Open MPI logo

Open MPI User's Mailing List Archives

  |   Home   |   Support   |   FAQ   |  

This web mail archive is frozen.

This page is part of a frozen web archive of this mailing list.

You can still navigate around this archive, but know that no new mails have been added to it since July of 2016.

Click here to be taken to the new web archives of this list; it includes all the mails that are in this frozen archive plus all new mails that have been sent to the list since it was migrated to the new archives.

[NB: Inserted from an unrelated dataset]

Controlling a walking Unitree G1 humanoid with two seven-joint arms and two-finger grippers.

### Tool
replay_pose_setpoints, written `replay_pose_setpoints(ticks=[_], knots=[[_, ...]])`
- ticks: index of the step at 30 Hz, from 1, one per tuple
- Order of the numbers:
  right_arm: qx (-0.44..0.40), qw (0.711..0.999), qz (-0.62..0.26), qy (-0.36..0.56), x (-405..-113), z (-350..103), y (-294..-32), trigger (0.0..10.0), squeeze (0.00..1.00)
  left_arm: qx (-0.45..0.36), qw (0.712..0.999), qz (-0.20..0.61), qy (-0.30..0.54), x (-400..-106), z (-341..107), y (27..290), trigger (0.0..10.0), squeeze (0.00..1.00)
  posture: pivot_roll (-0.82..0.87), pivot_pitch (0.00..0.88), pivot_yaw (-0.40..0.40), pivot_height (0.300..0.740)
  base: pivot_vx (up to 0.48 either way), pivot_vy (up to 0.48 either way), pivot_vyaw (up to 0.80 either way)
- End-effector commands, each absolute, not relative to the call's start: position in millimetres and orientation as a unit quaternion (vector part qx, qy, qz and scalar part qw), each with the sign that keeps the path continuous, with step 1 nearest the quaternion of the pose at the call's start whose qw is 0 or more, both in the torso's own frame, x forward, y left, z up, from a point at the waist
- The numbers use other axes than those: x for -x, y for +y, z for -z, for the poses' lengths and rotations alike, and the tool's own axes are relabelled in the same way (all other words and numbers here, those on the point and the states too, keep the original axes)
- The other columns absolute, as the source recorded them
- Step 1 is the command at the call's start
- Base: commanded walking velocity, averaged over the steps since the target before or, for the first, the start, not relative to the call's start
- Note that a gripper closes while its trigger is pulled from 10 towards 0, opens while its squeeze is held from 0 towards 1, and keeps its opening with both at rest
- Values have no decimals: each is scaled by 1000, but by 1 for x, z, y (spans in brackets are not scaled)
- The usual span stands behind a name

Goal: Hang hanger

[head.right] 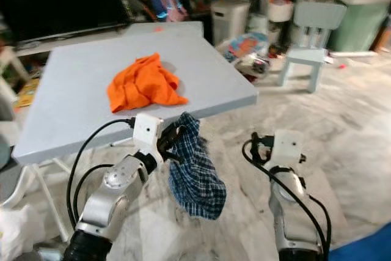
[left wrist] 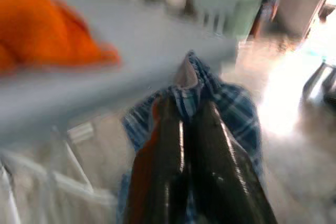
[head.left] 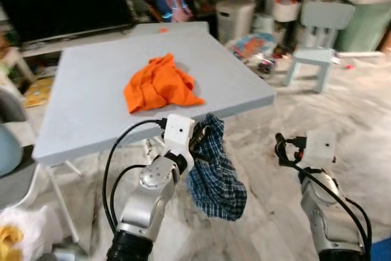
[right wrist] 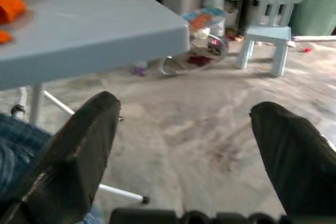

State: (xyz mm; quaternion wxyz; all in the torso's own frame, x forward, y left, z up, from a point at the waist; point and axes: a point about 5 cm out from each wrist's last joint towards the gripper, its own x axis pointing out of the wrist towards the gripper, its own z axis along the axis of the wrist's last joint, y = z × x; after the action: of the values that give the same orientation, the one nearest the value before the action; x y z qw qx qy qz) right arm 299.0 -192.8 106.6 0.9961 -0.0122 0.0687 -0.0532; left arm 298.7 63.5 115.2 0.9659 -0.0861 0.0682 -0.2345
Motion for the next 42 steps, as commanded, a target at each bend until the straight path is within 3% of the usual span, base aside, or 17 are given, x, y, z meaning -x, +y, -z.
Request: replay_pose_setpoints(ticks=[1,24,34,42], knots=[[11,995,65,75,-295,-104,-200,10000,0,96,962,250,53,-298,-125,53,10000,0,-91,0,38,740,0,371,-800],[17,996,61,70,-297,-107,-199,10000,0,112,959,254,50,-301,-126,55,10000,0,-96,0,33,740,0,480,0],[18,996,58,71,-297,-107,-198,10000,0,119,953,276,28,-297,-131,52,10000,0,-97,0,28,740,0,0,0],[18,995,57,76,-295,-106,-197,10000,0,118,952,279,34,-295,-127,53,10000,0,-98,0,29,740,290,0,-307]])
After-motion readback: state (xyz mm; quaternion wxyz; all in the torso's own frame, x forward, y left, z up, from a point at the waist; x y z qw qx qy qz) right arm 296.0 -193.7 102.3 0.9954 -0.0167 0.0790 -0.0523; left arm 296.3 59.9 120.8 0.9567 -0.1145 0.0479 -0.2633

Subject: Re: [OMPI users] How do I run OpenMPI safely on a Nehalem standalone machine?
From: Gus Correa (gus_at_[hidden])
Date: 2010-05-04 18:29:01


Hi Jeff

Sorry, same problem with v1.4.2.
Without any mca parameters set (i.e. withOUT -mca btl ^sm),
hello_c.c runs OK for np = 4 and 8.
(However slower than with the "sm" turned off in 1.4.1,
as suggested by Ralph an hour ago.)

Nevertheless, when I try np=16 it segfaults,
with the syslog messages below.
After that the machine goes south,
I can ping it, but not ssh to it.
This was the same behavior I saw and reported when using 1.4.1.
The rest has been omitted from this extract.